If it’s mixed feelings, chances are you are more creative - and by implication, you’ll do better - according to a new study.

The study from University of Washington business school found that people who are emotionally ambivalent - the ones who simultaneously feel positive and negative emotions – tend to be more creative in the workplace than those who feel just happy or sad, or who lack any emotion.

Assistant professor Christine Ting Fong conducted a series of experiments where she found that people who have mixed emotions take it as a signal that they are in a situation that might contain lots of unusual associations, and therefore respond by being more creative and lateral.

The study also has implications for how you progress in your career. It found that women in supervisory positions were more likely to be emotionally ambivalent than women lower down the food chain, and women in high-status positions were more creative managers.

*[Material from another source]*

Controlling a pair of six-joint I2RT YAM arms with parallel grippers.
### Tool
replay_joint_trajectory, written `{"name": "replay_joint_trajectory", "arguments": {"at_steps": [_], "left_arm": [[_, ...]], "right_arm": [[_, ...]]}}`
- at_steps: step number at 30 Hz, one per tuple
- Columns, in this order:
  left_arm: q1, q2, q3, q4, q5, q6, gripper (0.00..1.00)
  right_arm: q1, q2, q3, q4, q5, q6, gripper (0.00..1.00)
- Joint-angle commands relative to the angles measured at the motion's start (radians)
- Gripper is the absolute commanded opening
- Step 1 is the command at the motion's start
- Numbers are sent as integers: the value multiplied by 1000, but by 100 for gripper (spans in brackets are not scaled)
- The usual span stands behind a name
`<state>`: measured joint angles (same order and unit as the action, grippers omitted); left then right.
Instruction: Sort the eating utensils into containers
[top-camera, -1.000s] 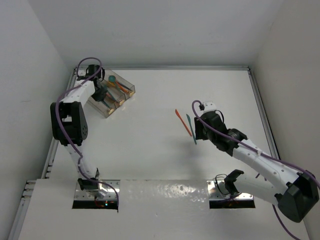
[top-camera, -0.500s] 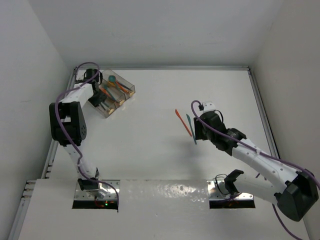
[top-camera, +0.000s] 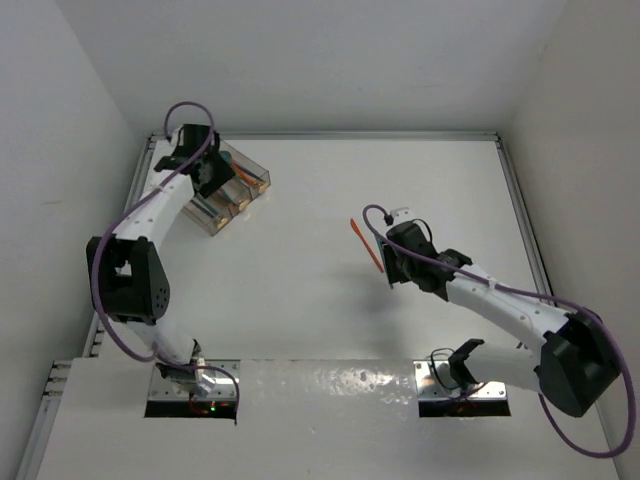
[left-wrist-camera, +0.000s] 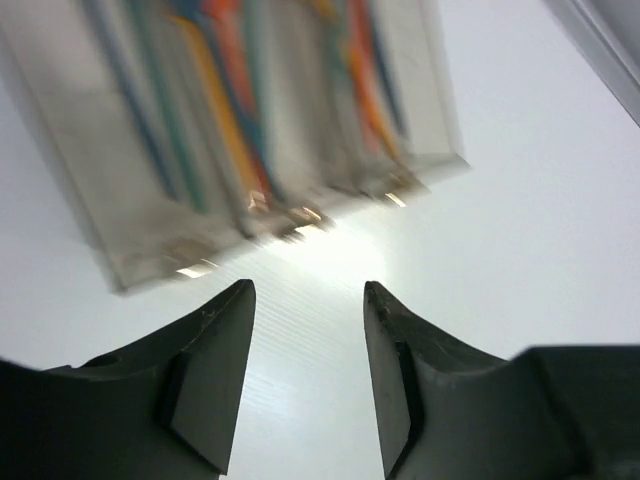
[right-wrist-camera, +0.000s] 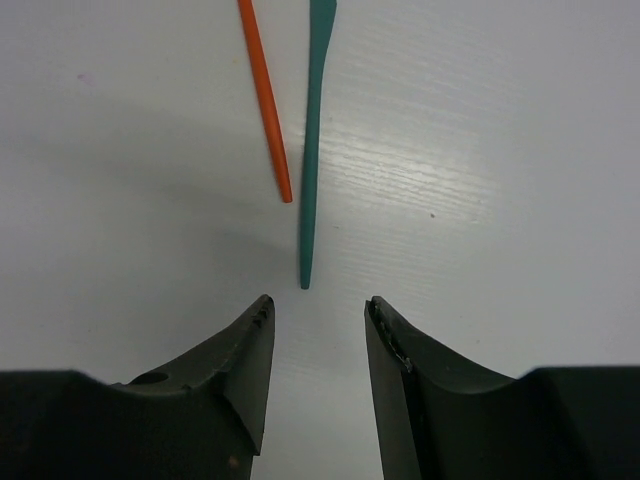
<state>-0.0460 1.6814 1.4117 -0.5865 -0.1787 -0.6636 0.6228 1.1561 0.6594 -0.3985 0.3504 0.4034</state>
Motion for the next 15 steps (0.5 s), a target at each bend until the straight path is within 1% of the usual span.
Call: {"name": "replay_joint_trajectory", "arguments": {"at_steps": [1, 2, 5, 6, 7, 11, 15], "left_arm": [[-136, -66, -28, 46, 74, 29, 46], [-172, -86, -55, 60, 99, 29, 48], [-218, -132, -97, 73, 119, 30, 50], [-241, -141, -123, 80, 136, 36, 52], [-248, -153, -137, 88, 146, 42, 53], [-272, -221, -232, 143, 217, 84, 61], [-275, -287, -309, 201, 263, 104, 66]], "right_arm": [[-12, 53, 48, 44, -51, -40, 41], [-23, 94, 57, 46, -83, -46, 42], [-46, 177, 66, 56, -123, -46, 42], [-70, 192, 66, 64, -160, -38, 42], [-81, 211, 66, 70, -180, -37, 42], [-130, 301, 66, 98, -234, -44, 42], [-136, 358, 88, 96, -254, -57, 41]]}}
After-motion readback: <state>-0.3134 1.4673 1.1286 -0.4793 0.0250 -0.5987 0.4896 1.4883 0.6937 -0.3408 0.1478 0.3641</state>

If the study is right, the implications for employers could be important. Does it mean, for example, that they have to create weird workplaces?

Fong says: “Due to the complexity of many organisations, workplace experiences often elicit mixed emotions from employees, and it’s often assumed that mixed emotions are bad for workers and companies. Rather than assuming ambivalence will lead to negative results for the organization, managers should recognize that emotional ambivalence can have positive consequences that can be leveraged for organizational success.”

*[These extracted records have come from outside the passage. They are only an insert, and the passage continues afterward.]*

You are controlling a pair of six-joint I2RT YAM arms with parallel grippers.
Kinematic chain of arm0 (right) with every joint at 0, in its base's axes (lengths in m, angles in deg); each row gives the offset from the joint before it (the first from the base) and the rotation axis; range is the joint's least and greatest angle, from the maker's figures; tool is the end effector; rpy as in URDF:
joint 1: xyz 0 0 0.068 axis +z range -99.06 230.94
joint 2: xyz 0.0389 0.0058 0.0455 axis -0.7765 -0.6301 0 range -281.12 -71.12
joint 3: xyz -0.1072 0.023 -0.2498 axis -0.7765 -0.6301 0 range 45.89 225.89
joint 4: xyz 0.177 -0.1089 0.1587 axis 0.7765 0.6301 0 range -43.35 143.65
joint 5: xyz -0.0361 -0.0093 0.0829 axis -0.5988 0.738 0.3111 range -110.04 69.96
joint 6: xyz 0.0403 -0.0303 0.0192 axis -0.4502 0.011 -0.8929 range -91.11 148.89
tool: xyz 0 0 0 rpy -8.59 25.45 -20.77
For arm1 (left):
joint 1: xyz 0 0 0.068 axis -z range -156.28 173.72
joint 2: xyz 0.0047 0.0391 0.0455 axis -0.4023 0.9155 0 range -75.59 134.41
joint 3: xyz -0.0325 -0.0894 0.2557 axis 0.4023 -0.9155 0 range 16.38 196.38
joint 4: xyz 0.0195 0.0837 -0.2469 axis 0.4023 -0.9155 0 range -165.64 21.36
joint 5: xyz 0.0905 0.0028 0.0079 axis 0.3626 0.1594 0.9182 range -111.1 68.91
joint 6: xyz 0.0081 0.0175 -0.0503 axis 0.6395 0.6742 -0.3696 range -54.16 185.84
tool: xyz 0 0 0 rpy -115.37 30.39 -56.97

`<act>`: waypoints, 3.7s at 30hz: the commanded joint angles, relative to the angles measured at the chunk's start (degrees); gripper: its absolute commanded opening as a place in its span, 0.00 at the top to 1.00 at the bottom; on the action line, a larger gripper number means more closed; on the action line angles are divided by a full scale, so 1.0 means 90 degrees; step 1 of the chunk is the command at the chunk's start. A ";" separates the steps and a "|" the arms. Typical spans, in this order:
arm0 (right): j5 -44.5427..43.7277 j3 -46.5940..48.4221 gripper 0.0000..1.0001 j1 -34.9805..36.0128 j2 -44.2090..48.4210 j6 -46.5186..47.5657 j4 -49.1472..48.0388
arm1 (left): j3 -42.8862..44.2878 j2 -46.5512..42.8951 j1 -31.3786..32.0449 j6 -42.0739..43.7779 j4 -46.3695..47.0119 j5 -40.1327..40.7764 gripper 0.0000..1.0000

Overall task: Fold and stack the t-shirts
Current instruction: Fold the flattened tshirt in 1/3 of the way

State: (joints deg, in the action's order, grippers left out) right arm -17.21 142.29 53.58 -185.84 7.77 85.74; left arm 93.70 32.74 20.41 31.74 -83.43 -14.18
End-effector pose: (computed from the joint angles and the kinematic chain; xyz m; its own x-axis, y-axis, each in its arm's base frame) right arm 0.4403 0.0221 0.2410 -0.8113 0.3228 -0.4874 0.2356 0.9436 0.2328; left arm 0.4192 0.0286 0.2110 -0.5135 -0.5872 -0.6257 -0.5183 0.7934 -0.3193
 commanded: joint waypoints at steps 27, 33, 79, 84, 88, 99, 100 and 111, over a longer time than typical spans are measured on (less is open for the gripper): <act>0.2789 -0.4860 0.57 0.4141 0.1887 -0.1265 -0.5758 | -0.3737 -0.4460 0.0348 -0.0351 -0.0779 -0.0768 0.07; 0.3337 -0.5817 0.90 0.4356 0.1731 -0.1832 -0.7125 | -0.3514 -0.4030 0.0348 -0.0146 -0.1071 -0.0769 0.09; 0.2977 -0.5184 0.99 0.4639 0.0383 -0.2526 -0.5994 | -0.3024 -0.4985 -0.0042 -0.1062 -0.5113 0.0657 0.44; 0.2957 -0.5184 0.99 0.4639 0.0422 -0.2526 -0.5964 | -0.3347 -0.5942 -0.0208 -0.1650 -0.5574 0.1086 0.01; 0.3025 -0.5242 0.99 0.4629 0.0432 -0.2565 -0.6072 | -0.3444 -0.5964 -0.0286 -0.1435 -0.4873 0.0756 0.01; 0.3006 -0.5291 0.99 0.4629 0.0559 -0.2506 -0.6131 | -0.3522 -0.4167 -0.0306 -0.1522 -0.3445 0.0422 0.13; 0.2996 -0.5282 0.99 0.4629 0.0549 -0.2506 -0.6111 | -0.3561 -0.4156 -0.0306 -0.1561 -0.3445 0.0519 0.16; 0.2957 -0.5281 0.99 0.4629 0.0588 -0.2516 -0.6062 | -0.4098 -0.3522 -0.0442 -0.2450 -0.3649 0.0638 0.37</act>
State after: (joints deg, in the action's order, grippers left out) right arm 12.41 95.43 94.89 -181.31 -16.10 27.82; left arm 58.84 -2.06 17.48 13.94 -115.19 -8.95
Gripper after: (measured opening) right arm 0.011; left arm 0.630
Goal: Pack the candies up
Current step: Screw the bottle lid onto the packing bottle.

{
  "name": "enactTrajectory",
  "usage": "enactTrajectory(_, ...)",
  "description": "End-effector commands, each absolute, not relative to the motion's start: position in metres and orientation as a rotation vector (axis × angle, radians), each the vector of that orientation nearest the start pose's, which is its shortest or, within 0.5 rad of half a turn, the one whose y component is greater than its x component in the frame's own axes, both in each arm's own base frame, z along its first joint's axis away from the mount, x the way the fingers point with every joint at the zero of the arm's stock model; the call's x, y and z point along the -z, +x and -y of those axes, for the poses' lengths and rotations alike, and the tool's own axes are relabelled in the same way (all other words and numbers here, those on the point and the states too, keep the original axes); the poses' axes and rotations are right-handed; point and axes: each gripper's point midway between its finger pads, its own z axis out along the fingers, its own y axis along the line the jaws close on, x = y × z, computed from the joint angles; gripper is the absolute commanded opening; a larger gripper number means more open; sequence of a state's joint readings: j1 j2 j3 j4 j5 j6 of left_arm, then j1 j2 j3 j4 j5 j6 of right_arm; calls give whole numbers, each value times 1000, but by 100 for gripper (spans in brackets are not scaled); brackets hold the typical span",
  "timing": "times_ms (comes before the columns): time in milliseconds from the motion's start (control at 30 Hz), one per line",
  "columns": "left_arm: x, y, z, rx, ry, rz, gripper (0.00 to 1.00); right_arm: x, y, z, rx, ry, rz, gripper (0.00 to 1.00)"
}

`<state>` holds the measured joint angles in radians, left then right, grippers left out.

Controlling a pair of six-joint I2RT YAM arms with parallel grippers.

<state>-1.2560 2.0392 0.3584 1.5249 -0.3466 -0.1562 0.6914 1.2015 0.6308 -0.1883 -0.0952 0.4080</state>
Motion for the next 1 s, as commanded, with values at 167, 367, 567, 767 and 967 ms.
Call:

I am not sure it means companies need to create odd working environments.

Still, to my way of thinking, this sort of study just confirms something about the way we are. Working life really teeters on a fulcrum of ambivalence. Do you save or spend it all now? Is it better to be part of a team or do you want to stand out from the crowd and achieve it yourself? People who can see the both sides of the equation, and who can take the good with the bad, would be more creative.

But then, I’ve come across lots of managers who are about as creative as a toilet seat. And lots of creative people who are totally happy, or totally sad. Nothing ambivalent about them.

How do you feel about your work? How do you respond to the peaks and troughs? And has being ambivalent got you anywhere?

So how do you feel about your work? Does it drive you up the twist one day, and then you feel ok about it the next? Do you give a toss? And if you don’t, has it helped you?